As a joke I sometimes tell people the automatic flushing toilets in public bathrooms work by having a little camera monitored by someone in a 3rd world country who remotely flushes as needed, while monitoring a whole lot of video feeds. They usually don't buy it, but will often acknowledge that our world is uncomfortably close to having stuff like become reality.
On the inference accelerator? IIUC, the RAM is just to hold the model and whatever state it needs during a particular inference operation. I'm not an expert on ML but AFAIK 16 GiB is plenty. I suppose it'd also need to hold onto reference frames for the video decoding, but at 1080p with e.g. YUV420 (12 bits per pixel), you can hold a lot of those in 16 GiB. edit: e.g., 4 references for each of the 96 streams would take ~1 GiB.
Even on the host, 16 GiB is fine for say an NVR. They don't need to keep a lot of state in RAM (or for that matter to do a lot of on-CPU computation either). I can run an 8-stream NVR on a Raspberry Pi 2 without on-NVR analytics. That's about its limit because the network and disk are on the same USB2 bus, but there's spare CPU and RAM.

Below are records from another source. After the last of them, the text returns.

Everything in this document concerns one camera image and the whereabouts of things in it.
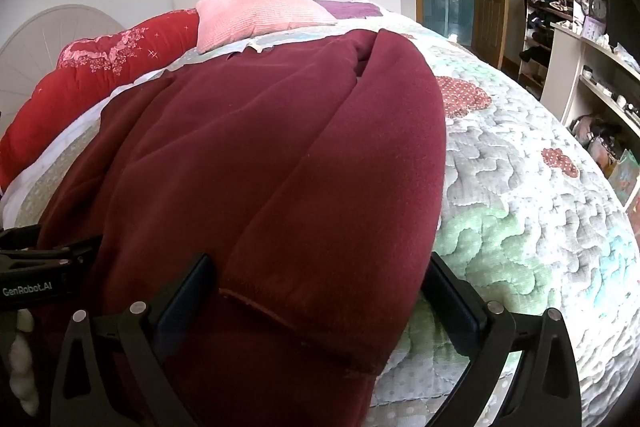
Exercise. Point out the colourful paper bag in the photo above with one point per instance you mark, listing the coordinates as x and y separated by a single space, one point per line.
625 179

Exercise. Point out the white bed sheet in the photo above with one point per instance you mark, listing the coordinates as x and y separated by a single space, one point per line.
30 187

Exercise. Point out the red floral duvet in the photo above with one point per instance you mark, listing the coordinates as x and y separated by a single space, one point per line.
75 82

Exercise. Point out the pastel quilted bedspread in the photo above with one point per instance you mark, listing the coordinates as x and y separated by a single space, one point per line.
520 207

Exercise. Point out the dark mantel clock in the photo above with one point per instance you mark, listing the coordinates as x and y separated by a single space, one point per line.
596 3

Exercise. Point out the black monitor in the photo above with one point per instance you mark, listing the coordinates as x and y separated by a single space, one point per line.
622 19

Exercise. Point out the person's left forearm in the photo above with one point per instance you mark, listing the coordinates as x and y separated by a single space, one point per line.
21 357

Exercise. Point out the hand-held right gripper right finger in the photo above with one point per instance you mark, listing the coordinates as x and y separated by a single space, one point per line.
451 303

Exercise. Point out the white desk with shelves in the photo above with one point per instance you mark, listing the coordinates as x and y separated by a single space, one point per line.
570 67

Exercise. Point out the dark red fleece garment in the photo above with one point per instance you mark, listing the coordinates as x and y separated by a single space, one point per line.
260 187

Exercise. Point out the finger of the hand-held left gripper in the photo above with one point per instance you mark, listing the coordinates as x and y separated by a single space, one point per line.
20 237
60 254

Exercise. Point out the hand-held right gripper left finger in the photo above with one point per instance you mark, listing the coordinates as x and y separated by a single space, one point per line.
184 303

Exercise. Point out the white round headboard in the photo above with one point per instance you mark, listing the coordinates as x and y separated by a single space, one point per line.
45 42

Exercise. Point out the pink pillow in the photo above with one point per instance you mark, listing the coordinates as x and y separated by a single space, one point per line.
255 14

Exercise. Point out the pink bag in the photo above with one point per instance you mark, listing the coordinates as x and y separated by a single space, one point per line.
592 137

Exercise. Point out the purple cloth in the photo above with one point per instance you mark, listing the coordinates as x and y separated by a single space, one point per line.
350 8

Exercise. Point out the shelf rack with clothes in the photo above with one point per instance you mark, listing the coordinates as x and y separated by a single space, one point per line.
542 22

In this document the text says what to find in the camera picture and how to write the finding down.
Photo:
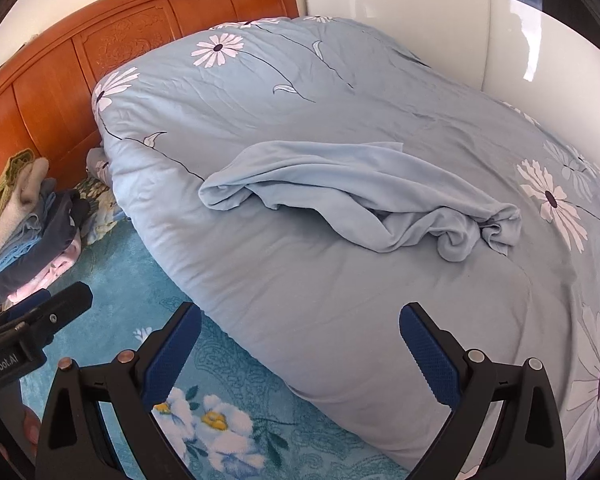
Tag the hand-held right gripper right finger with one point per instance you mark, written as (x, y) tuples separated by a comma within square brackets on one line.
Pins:
[(427, 355)]

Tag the light blue printed shirt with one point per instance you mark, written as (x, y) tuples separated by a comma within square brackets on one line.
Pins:
[(360, 185)]

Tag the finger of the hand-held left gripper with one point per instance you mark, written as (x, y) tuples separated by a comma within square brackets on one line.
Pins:
[(25, 305), (65, 305)]

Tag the pink folded garment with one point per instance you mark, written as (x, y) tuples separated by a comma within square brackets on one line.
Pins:
[(62, 262)]

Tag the orange wooden headboard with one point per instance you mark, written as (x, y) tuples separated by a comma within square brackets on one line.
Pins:
[(55, 60)]

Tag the olive green knit sweater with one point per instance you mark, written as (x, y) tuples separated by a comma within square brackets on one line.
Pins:
[(0, 190)]

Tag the grey blue folded garment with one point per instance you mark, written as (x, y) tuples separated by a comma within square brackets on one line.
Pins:
[(50, 210)]

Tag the dark navy folded garment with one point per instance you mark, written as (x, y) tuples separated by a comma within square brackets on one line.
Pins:
[(35, 270)]

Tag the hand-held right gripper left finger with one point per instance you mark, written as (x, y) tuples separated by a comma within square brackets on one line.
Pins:
[(172, 355)]

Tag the person's left hand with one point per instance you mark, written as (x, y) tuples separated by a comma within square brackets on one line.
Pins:
[(31, 425)]

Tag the white glossy wardrobe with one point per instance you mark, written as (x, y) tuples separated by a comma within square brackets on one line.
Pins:
[(430, 25)]

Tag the light blue flowered duvet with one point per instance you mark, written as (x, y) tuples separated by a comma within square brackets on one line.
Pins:
[(330, 85)]

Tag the teal floral blanket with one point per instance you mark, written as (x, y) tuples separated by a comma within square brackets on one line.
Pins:
[(130, 285)]

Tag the beige fuzzy sweater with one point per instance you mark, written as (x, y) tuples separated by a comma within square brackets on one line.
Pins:
[(15, 210)]

I have models in production that currently monitor ~400 cameras with an addition of 2-3 cameras/month. If it were cheap enough, it would be useful for our use case (Quality Control). We generally pull from cameras roughly 6400 pixels per region of interest, of which one instance may have 4-30 RoIs across N cameras.
Not sure about open information about the models, but from tooling/infra we are running k8s w/ in-house API for image acquisition. Features are defined as x,y coordinates denoting center of a feature, with a pixel count denoting size of rectangle in each direction from center.
16gb RAM / 96 video channels ... I haven't done any of that work but it feels like they expect that "96" not to be fully used in practice.